- EXERCISE DESCRIPTION:
Could you output the listing that follows exactly, without its images?
Start of GIVEN INFORMATION
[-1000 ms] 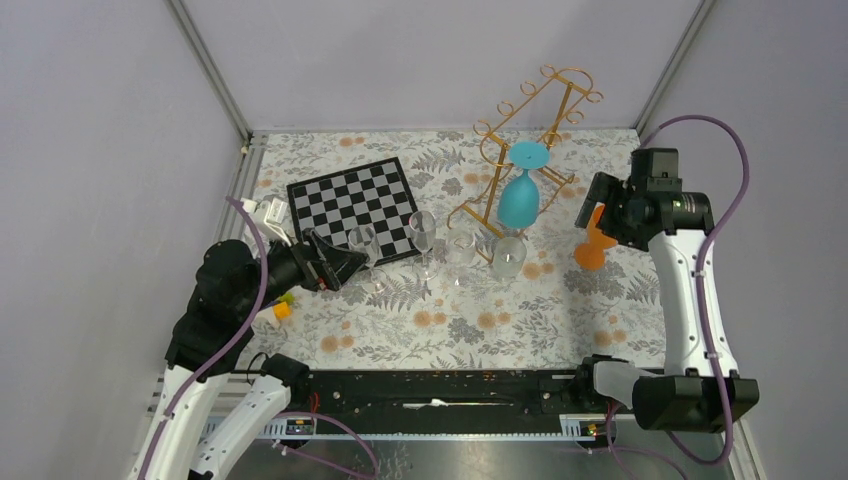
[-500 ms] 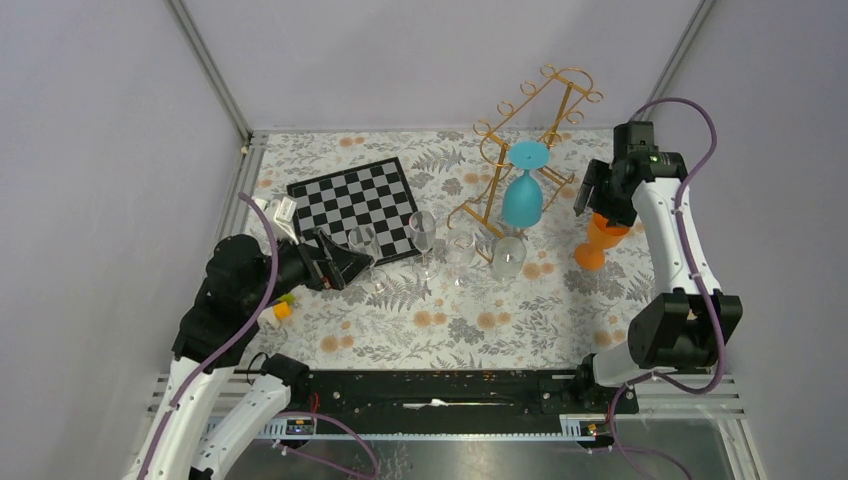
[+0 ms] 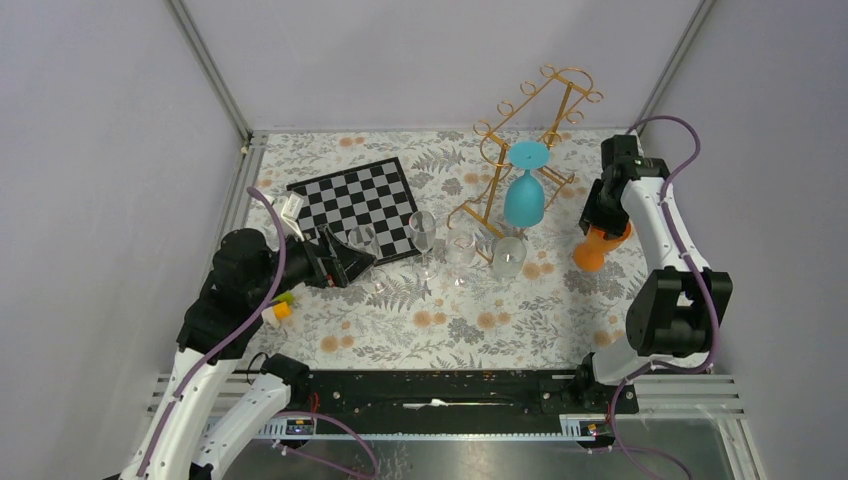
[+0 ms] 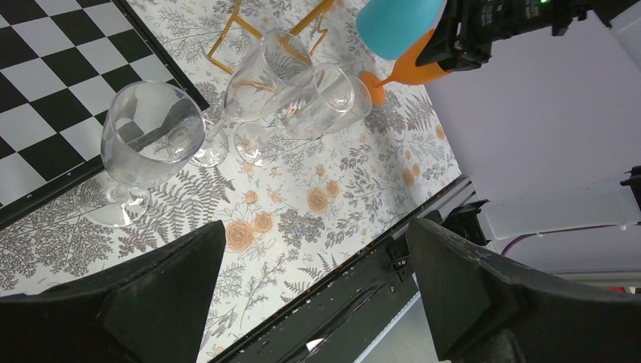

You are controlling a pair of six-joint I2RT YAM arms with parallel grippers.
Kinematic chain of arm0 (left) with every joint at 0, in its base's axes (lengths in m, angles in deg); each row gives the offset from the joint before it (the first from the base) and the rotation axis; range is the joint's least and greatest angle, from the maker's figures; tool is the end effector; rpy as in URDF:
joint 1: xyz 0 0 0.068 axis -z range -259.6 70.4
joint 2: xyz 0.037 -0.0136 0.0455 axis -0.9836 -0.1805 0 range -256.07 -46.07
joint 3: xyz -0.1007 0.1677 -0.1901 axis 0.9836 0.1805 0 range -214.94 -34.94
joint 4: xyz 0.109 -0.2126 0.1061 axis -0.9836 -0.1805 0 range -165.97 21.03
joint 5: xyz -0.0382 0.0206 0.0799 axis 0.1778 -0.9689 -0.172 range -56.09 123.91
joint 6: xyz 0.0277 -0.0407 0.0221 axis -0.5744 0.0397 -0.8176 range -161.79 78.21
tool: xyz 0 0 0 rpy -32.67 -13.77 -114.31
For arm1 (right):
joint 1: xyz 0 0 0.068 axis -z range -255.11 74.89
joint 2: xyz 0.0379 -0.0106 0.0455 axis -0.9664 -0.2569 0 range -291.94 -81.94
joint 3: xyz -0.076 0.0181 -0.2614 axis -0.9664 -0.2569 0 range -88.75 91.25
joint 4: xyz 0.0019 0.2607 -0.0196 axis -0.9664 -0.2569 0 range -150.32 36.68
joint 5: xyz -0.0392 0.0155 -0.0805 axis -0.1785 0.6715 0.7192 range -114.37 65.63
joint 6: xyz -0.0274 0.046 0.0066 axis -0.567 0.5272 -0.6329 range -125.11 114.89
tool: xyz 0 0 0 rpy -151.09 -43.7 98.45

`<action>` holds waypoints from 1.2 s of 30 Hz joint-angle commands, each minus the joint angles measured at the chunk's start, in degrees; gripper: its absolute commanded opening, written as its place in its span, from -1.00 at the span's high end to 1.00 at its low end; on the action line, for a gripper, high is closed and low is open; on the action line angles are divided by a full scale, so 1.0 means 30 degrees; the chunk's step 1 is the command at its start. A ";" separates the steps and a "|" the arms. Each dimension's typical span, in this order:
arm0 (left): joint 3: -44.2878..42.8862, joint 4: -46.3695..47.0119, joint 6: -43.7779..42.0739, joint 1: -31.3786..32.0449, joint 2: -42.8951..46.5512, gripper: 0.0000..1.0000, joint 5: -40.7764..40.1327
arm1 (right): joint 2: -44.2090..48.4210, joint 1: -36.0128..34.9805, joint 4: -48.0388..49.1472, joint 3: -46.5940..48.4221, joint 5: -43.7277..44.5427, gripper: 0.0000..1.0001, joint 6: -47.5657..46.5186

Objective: Place the wine glass upside down on the wine glass rack

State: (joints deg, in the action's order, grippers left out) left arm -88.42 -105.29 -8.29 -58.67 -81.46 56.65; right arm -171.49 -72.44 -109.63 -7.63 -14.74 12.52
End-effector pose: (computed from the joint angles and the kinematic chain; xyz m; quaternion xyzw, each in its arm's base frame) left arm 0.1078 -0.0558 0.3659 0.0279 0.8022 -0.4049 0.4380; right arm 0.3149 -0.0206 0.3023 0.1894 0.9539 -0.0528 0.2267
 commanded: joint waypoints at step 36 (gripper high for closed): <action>-0.0340 -0.1920 0.1307 -0.0095 0.1743 -0.98 -0.0972 | 1.0638 0.0074 -0.2157 -0.1296 -0.9408 1.00 -0.0661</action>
State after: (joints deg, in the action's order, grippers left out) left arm -89.44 -110.95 -5.45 -58.67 -76.83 55.36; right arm -141.29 -72.41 -114.92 -10.80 -29.86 11.58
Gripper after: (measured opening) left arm 0.989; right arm 0.022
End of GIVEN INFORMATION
- RESULT FOR THIS TASK:
[-1000 ms] 
[-500 ms] 
[+0 ms] 
[+0 ms] 

You are controlling a pair of six-joint I2RT YAM arms with parallel grippers.
Kinematic chain of arm0 (left) with every joint at 0, in its base's axes (lengths in m, angles in deg); each row gives the offset from the joint before it (the first from the base) and the rotation axis; range is the joint's least and greatest angle, from the maker's figures; tool is the end effector; rpy as in URDF:
joint 1: xyz 0 0 0.068 axis -z range -259.6 70.4
joint 2: xyz 0.037 -0.0136 0.0455 axis -0.9836 -0.1805 0 range -256.07 -46.07
joint 3: xyz -0.1007 0.1677 -0.1901 axis 0.9836 0.1805 0 range -214.94 -34.94
joint 4: xyz 0.109 -0.2126 0.1061 axis -0.9836 -0.1805 0 range -165.97 21.03
joint 5: xyz -0.0382 0.0206 0.0799 axis 0.1778 -0.9689 -0.172 range -56.09 123.91
joint 6: xyz 0.0277 -0.0407 0.0221 axis -0.5744 0.0397 -0.8176 range -161.79 78.21
tool: xyz 0 0 0 rpy -32.67 -13.77 -114.31
For arm1 (right):
joint 1: xyz 0 0 0.068 axis -z range -255.11 74.89
joint 2: xyz 0.0379 -0.0106 0.0455 axis -0.9664 -0.2569 0 range -291.94 -81.94
joint 3: xyz -0.076 0.0181 -0.2614 axis -0.9664 -0.2569 0 range -88.75 91.25
joint 4: xyz 0.0019 0.2607 -0.0196 axis -0.9664 -0.2569 0 range -150.32 36.68
joint 5: xyz -0.0392 0.0155 -0.0805 axis -0.1785 0.6715 0.7192 range -114.37 65.63
joint 6: xyz -0.0274 0.046 0.0066 axis -0.567 0.5272 -0.6329 range -125.11 114.89
tool: xyz 0 0 0 rpy -151.09 -43.7 98.45

`<action>` holds waypoints from 1.2 s of 30 Hz joint-angle commands, each minus the joint angles measured at the chunk's start, in degrees; gripper: its absolute commanded opening, written as its place in its span, from -1.00 at the span's high end to 1.00 at its low end; on the action line, for a gripper, high is closed and low is open; on the action line angles are divided by a full scale, so 1.0 means 30 degrees; the chunk's step 1 is the command at its start. A ";" separates the steps and a "|" the arms. Each dimension's typical span, in this order:
arm0 (left): joint 3: -44.2878..42.8862, joint 4: -46.3695..47.0119, joint 6: -43.7779..42.0739, joint 1: -31.3786..32.0449, joint 2: -42.8951..46.5512, gripper: 0.0000..1.0000, joint 5: -40.7764..40.1327
arm1 (right): joint 2: -44.2090..48.4210, joint 1: -36.0128..34.9805, joint 4: -48.0388..49.1472, joint 3: -46.5940..48.4221, joint 5: -43.7277..44.5427, gripper: 0.0000..1.0001, joint 6: -47.5657..46.5186

Objective: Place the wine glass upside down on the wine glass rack

State: (joints deg, in the action's order, grippers left out) left arm -88.42 -105.29 -8.29 -58.67 -81.46 56.65; right arm -171.49 -72.44 -109.63 -7.63 -14.74 12.52
End-effector pose: (computed from the joint angles and the kinematic chain; xyz m; quaternion xyzw, each in its arm's base frame) left arm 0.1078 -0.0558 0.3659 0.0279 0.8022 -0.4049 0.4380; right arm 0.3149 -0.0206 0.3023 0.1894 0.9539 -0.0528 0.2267
 commanded: joint waypoints at step 36 (gripper high for closed): <action>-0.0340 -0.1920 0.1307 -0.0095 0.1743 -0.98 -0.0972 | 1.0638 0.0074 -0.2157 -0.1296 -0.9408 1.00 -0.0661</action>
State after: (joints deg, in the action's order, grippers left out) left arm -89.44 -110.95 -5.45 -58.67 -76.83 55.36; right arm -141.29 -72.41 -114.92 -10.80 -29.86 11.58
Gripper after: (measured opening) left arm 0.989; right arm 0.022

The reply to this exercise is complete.